» **What the task requires**: Search the material below for the word "lettuce" and copy every line in which it occurs.
- Opening Delimiter -
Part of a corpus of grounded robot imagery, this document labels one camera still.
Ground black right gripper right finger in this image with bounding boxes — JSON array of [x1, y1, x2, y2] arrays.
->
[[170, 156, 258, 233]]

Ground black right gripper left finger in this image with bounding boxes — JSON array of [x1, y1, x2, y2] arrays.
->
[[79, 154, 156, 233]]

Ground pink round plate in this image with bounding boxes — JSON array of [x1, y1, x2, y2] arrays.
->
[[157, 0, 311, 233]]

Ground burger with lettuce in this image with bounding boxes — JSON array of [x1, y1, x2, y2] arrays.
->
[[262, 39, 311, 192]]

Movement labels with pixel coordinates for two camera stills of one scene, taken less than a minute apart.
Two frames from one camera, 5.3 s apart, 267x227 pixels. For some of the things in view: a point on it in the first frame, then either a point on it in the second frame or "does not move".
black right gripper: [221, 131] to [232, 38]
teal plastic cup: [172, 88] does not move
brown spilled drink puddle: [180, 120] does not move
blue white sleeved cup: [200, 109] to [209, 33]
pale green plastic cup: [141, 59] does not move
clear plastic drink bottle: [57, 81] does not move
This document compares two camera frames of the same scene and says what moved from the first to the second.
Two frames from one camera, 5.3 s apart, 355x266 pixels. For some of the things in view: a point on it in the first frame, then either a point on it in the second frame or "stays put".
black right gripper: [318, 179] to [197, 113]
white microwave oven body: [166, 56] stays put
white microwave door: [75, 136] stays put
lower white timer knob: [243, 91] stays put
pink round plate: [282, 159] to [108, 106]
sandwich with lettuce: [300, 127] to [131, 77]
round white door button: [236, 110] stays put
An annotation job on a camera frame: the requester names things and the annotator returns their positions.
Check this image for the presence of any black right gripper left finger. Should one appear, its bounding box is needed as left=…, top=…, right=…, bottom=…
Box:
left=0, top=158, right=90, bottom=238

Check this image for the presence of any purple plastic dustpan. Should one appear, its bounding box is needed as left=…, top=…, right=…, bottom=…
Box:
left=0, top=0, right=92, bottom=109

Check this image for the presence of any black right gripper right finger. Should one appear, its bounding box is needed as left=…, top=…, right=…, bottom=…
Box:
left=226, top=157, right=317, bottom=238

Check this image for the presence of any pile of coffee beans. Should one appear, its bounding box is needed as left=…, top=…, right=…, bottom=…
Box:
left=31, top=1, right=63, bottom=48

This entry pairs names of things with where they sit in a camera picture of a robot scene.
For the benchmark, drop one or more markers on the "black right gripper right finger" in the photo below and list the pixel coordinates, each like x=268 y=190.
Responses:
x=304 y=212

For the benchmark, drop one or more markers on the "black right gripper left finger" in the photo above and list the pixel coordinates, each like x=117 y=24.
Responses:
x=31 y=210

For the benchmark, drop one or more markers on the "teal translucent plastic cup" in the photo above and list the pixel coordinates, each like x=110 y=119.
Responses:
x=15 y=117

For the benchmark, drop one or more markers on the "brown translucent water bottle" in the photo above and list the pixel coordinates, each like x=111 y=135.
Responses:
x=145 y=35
- Closing Delimiter -
- Opening Delimiter -
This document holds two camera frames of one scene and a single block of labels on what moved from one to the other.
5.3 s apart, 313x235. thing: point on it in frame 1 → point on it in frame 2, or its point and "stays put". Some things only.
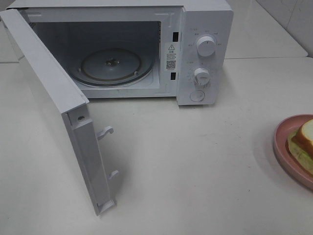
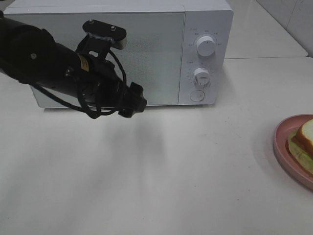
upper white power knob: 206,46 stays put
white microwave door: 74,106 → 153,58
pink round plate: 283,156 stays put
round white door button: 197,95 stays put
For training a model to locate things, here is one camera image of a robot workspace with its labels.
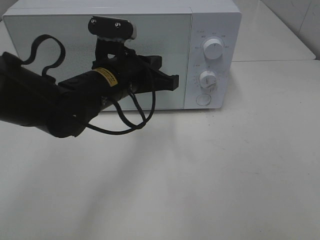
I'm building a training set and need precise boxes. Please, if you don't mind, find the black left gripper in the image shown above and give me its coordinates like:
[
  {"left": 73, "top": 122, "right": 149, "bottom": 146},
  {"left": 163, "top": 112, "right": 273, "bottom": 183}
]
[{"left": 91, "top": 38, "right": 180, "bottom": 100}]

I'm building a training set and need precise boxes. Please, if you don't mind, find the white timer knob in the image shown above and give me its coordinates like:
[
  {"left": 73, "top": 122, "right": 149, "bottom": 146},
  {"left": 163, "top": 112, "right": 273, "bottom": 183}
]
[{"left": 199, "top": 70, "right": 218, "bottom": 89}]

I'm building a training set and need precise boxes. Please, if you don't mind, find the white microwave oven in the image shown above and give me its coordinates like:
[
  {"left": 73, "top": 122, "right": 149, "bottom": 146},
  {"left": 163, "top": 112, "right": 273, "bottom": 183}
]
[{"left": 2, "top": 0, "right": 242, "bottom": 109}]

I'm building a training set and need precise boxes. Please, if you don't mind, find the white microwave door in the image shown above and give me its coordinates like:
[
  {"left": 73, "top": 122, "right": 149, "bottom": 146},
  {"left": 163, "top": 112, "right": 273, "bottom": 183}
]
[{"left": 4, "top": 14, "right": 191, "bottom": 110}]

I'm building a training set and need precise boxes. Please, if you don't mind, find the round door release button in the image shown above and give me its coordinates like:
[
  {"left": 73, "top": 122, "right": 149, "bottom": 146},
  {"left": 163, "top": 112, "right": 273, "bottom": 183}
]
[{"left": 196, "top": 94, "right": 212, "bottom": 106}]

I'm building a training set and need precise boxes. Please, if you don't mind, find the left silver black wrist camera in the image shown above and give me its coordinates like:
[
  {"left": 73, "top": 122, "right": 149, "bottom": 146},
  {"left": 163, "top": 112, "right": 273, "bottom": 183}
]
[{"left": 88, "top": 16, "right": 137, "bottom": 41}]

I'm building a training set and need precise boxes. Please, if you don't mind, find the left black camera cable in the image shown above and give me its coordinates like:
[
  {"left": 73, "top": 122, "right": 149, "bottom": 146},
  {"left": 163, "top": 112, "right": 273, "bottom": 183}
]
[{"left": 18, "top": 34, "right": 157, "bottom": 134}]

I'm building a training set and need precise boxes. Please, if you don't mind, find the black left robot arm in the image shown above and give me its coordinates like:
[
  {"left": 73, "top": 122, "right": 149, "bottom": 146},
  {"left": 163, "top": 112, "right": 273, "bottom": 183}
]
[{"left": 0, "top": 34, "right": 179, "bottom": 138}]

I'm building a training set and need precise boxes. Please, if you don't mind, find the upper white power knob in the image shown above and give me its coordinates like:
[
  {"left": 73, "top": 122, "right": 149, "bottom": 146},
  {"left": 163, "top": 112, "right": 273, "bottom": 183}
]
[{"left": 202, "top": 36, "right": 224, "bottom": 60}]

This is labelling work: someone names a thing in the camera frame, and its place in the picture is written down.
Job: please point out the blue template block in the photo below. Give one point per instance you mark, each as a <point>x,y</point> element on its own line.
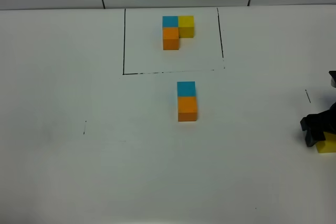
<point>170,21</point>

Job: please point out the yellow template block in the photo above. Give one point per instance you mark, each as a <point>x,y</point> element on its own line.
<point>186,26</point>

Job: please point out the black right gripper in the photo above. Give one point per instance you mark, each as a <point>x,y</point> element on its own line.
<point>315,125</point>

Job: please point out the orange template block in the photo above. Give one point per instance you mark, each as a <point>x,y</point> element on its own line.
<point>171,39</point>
- Closing Delimiter -
» **Your solution**:
Ground burger with lettuce in this image with bounding boxes — JSON array of [x1, y1, x2, y2] arrays.
sandwich with lettuce: [300, 127] to [131, 77]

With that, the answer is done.